> TASK DIRECTIONS
Through the line that contains "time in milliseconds", return the data below exactly, starting at its first line; leave the rest out.

> SUPPLIED MATERIAL
--- START ---
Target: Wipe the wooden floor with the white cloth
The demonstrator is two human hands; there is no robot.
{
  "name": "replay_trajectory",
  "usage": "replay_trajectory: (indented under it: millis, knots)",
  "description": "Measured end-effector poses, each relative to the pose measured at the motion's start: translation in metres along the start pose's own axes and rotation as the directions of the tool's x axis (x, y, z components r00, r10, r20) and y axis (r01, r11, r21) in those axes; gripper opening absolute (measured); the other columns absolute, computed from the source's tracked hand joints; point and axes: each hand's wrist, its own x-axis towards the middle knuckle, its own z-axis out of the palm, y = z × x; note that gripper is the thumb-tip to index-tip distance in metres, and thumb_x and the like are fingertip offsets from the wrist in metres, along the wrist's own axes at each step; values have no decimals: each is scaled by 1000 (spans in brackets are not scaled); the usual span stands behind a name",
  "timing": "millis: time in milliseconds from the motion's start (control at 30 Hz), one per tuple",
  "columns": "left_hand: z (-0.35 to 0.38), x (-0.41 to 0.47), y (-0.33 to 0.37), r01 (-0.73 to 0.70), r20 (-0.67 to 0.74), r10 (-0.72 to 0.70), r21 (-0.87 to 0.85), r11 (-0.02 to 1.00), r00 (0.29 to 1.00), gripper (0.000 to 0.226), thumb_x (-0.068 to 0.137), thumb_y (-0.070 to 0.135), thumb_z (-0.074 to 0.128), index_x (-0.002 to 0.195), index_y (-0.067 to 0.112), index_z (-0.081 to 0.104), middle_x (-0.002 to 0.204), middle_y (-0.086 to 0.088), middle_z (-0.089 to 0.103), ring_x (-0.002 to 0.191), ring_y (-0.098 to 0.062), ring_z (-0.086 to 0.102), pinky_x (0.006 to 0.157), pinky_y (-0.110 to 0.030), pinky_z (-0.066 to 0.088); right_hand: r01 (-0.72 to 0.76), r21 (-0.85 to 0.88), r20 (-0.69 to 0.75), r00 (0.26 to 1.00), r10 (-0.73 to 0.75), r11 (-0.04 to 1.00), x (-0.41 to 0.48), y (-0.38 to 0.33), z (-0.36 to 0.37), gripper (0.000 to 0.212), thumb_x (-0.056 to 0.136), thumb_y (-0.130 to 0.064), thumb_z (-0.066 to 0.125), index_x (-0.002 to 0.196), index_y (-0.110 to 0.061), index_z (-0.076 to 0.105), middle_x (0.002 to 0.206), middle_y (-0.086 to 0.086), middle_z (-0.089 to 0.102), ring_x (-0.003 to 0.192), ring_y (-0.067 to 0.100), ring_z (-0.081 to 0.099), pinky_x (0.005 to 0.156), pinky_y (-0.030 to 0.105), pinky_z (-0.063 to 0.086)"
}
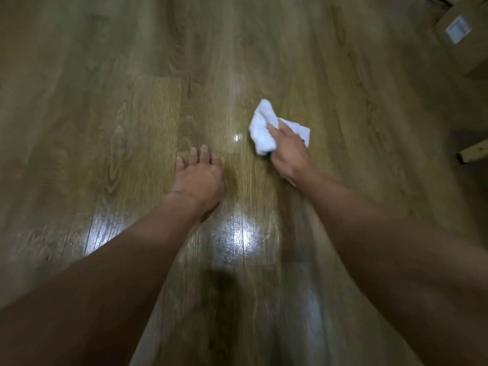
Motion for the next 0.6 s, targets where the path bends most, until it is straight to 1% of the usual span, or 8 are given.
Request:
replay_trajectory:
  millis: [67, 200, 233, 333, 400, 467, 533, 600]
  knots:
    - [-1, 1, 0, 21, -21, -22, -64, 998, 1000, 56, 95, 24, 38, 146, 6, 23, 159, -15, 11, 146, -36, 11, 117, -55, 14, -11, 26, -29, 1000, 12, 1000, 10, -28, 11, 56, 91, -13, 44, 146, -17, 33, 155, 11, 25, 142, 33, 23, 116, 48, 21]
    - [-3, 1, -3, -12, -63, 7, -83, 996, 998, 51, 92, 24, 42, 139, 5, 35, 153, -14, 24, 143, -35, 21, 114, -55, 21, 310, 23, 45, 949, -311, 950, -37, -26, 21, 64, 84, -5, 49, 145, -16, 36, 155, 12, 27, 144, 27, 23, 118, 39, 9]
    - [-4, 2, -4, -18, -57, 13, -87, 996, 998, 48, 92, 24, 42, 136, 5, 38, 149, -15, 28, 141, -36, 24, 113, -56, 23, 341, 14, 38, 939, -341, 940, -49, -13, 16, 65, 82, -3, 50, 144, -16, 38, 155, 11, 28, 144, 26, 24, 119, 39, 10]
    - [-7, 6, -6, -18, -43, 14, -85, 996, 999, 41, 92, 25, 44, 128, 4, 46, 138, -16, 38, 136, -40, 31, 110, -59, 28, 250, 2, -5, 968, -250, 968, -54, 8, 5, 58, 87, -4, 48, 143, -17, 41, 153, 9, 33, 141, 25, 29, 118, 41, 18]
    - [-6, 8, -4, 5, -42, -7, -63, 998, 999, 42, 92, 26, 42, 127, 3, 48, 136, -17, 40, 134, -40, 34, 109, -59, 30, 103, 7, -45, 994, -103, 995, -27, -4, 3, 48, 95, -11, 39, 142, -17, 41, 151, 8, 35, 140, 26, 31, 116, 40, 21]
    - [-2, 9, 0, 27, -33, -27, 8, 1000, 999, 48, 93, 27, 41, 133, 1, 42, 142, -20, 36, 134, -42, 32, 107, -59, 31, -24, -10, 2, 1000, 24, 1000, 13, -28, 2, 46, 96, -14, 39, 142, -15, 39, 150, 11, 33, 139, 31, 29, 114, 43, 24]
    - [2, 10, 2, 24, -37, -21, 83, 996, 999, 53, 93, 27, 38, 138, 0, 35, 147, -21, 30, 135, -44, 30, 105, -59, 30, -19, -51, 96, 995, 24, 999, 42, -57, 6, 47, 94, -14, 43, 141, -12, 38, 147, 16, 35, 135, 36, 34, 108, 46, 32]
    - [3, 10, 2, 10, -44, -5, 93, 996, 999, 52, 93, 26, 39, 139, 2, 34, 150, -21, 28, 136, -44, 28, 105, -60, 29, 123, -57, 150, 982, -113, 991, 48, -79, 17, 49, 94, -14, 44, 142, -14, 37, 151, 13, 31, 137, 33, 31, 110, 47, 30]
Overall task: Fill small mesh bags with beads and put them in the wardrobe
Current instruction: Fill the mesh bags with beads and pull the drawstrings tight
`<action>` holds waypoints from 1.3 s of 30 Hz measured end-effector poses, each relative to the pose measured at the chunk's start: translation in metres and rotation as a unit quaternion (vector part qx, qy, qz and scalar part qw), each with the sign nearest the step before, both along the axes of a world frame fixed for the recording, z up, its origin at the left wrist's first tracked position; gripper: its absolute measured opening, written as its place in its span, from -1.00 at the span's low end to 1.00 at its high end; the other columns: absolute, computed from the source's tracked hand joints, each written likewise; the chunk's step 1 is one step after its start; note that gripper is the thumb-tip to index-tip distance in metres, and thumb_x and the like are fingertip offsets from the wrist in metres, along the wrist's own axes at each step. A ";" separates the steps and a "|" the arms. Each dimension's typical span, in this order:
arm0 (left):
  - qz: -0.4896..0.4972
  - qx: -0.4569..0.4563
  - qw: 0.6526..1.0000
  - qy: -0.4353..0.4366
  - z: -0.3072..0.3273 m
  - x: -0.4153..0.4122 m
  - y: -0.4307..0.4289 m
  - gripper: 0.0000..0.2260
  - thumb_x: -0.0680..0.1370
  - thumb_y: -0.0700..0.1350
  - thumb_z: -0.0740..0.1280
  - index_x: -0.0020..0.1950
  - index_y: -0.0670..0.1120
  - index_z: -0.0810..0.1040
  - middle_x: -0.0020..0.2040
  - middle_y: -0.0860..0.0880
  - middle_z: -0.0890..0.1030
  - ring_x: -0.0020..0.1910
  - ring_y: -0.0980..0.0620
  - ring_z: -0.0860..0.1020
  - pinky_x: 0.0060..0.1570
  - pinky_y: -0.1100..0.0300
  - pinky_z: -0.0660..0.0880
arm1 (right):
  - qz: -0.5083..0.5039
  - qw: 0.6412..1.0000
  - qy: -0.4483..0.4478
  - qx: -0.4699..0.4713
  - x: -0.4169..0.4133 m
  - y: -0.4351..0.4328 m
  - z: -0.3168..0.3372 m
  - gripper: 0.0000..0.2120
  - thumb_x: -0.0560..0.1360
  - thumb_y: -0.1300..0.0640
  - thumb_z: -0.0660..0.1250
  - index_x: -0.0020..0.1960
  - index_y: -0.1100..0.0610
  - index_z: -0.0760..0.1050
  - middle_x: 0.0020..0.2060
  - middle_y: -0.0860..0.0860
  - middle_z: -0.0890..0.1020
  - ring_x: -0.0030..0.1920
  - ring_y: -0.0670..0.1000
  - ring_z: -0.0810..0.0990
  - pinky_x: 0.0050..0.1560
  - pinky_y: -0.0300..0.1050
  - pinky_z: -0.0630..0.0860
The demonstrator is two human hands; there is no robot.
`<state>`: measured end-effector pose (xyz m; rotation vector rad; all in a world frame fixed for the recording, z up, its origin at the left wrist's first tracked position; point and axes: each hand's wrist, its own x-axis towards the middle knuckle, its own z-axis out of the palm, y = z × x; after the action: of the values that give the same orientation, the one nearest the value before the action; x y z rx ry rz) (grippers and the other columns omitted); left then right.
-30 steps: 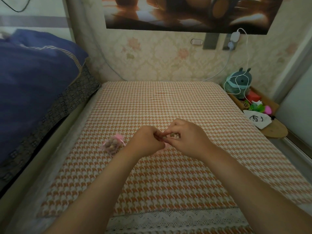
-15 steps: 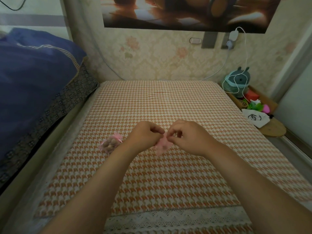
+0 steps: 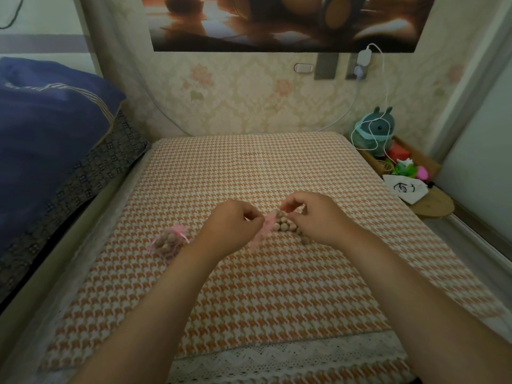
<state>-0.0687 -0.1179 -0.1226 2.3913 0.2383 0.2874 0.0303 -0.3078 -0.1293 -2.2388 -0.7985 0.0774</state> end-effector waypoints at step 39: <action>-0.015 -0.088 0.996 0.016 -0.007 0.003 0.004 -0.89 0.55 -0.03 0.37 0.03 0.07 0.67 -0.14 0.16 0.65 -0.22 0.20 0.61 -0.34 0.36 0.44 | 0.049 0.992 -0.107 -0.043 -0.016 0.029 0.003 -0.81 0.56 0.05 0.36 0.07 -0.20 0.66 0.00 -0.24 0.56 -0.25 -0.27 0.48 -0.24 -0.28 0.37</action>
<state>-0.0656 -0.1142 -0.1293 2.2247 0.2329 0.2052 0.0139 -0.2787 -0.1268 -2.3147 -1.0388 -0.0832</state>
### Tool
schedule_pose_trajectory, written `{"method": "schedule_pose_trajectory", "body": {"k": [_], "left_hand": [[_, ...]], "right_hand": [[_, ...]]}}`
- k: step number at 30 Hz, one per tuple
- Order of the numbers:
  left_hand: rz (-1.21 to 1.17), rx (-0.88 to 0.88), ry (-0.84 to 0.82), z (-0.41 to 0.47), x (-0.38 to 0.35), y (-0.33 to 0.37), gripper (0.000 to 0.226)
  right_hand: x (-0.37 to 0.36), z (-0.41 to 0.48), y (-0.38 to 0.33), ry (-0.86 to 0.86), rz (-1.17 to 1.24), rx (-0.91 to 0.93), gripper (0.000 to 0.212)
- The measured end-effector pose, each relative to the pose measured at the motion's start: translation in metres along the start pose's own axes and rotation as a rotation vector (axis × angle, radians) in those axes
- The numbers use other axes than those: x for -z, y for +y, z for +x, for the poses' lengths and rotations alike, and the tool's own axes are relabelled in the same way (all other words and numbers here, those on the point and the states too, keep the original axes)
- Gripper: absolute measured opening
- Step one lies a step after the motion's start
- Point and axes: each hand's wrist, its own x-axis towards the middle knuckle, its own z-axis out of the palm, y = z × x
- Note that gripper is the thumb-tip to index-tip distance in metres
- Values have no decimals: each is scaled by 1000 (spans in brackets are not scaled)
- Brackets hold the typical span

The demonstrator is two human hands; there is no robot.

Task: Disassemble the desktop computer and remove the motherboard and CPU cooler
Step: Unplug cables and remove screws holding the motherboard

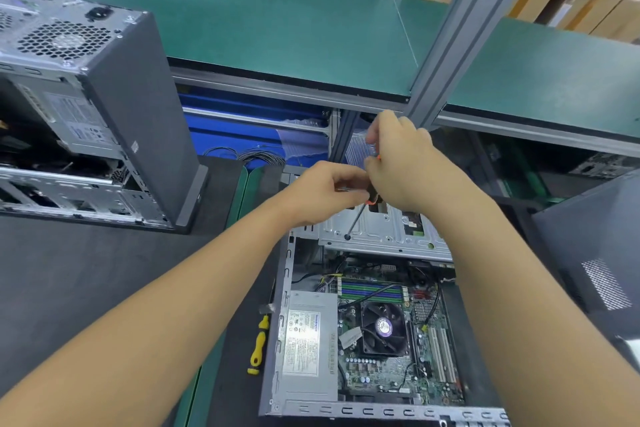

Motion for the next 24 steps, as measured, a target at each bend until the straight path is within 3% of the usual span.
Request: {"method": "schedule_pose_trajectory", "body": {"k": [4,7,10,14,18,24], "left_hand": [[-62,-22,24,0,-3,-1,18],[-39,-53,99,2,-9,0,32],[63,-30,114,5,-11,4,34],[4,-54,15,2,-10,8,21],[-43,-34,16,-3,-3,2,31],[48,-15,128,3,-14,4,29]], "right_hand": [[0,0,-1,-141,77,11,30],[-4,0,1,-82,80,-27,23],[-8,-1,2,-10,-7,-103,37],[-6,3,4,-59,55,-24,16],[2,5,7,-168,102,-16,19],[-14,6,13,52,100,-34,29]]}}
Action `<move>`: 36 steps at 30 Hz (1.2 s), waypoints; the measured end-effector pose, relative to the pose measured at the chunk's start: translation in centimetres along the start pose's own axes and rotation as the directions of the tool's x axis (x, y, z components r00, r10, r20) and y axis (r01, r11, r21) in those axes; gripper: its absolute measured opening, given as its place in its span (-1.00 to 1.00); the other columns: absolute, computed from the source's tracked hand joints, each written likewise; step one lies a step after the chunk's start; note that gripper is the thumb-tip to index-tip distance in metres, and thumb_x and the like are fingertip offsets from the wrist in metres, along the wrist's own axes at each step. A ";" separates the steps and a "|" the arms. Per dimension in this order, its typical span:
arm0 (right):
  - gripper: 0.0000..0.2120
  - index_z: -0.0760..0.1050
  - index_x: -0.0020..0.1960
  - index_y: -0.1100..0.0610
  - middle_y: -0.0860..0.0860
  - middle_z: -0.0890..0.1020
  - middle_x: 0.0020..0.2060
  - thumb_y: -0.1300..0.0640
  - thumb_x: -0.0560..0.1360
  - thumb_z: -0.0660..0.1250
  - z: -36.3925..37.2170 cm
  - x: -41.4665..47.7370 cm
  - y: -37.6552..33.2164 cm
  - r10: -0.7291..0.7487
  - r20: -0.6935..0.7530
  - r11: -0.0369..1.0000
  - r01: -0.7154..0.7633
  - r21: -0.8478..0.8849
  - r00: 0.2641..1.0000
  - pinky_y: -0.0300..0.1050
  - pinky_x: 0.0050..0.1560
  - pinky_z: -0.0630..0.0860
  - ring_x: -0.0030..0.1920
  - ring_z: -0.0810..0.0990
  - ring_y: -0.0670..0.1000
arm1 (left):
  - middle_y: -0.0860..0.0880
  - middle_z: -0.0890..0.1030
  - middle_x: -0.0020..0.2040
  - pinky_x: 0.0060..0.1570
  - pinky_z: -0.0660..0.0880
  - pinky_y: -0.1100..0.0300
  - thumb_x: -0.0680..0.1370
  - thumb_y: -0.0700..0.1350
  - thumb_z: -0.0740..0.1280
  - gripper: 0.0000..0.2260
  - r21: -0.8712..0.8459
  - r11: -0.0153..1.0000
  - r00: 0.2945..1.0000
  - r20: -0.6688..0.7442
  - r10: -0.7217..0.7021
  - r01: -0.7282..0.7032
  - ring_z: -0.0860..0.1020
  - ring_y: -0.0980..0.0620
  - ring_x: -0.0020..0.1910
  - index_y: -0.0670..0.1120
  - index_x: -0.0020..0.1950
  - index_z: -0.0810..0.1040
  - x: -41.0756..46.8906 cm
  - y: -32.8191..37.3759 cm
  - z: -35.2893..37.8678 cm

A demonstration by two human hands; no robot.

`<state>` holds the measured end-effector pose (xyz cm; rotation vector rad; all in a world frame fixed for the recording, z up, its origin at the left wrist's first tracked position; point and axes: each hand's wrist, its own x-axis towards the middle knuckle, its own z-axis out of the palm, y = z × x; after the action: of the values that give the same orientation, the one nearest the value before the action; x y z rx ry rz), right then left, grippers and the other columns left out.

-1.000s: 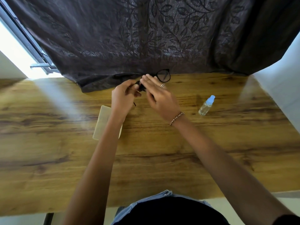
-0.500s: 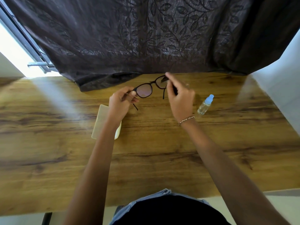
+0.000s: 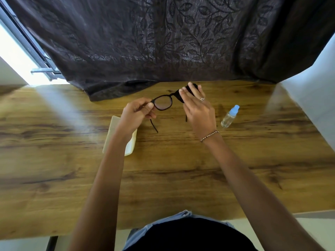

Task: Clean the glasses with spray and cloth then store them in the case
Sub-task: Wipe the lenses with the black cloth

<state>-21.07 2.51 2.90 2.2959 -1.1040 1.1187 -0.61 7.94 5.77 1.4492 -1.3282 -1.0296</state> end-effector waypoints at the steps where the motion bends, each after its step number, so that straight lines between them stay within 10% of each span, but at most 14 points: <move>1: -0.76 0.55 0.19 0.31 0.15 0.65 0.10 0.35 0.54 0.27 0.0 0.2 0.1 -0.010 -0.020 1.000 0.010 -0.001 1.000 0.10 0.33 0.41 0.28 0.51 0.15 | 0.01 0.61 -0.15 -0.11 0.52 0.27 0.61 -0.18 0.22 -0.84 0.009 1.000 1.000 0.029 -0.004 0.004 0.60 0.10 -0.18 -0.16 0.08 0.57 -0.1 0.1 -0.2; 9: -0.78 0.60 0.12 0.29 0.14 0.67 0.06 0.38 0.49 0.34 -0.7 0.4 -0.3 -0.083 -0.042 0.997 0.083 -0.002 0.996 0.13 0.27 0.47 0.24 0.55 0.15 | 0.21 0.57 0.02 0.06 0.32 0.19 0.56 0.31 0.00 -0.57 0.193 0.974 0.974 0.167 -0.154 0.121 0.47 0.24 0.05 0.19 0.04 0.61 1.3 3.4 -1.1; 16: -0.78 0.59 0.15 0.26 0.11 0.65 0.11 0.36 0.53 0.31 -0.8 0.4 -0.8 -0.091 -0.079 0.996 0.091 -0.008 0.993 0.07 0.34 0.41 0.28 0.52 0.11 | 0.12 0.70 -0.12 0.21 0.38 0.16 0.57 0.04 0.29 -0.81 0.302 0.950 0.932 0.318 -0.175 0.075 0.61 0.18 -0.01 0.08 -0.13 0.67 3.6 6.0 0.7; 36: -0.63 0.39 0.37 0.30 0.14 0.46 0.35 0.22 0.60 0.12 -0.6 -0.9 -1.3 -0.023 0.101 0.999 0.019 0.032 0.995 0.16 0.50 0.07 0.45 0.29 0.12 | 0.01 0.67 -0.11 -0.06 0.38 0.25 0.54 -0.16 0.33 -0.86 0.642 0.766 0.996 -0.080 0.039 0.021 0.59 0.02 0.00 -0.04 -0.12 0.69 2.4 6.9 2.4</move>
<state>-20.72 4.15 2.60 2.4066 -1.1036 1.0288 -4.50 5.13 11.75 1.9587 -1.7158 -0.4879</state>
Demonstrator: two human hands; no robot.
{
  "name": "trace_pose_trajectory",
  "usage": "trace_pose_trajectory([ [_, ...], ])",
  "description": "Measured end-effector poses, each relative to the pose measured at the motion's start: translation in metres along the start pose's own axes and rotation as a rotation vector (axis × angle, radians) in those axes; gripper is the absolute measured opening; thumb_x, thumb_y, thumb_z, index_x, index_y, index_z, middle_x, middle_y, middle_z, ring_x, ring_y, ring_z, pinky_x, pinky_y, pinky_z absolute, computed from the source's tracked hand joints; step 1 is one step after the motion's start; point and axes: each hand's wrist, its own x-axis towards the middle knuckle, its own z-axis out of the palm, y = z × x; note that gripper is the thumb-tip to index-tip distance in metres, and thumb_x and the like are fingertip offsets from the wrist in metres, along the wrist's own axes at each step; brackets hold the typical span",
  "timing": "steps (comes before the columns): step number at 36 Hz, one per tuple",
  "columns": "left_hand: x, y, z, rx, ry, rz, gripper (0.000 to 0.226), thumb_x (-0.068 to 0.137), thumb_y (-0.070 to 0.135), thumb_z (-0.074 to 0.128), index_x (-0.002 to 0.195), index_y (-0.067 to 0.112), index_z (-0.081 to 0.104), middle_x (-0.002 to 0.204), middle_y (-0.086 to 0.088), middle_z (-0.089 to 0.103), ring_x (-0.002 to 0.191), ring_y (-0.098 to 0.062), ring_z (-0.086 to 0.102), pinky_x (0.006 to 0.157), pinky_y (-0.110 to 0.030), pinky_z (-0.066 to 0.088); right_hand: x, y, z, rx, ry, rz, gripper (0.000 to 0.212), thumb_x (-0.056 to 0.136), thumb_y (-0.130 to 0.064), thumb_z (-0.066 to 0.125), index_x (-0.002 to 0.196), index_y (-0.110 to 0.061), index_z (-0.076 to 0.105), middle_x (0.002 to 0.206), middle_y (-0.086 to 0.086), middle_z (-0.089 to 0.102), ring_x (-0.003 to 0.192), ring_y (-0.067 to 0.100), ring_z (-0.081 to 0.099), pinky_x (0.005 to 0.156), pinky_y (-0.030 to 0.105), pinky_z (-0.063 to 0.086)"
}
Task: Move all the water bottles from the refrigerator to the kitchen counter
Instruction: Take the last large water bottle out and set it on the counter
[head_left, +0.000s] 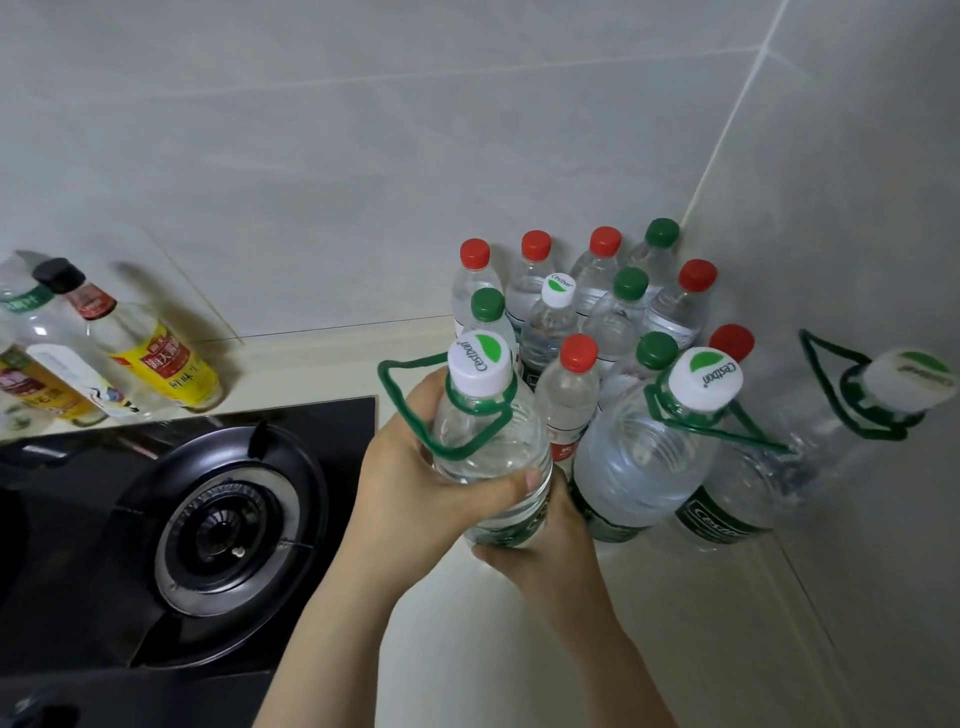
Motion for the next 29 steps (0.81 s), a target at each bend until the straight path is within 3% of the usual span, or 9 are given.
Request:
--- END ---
> ANSWER SECTION
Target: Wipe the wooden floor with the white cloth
The demonstrator is two human hands; there is no robot.
{
  "name": "replay_trajectory",
  "usage": "replay_trajectory: (indented under it: millis, knots)",
  "description": "Measured end-effector poses, each relative to the pose measured at the motion's start: translation in metres along the start pose's own axes and rotation as the directions of the tool's x axis (x, y, z components r00, r10, r20) and y axis (r01, r11, r21) in those axes; gripper opening absolute (measured); the other columns absolute, computed from the source's tracked hand joints; point and axes: each hand's wrist, its own x-axis towards the middle knuckle, its own z-axis out of the palm, y = z × x; note that gripper is the thumb-tip to index-tip distance in metres, and thumb_x and the like are fingertip offsets from the wrist in metres, along the wrist's own axes at each step; values have no decimals: each is scaled by 1000 (spans in brackets are not scaled); the usual span stands behind a name",
  "timing": "millis: time in milliseconds from the motion's start (control at 30 Hz), one per tuple",

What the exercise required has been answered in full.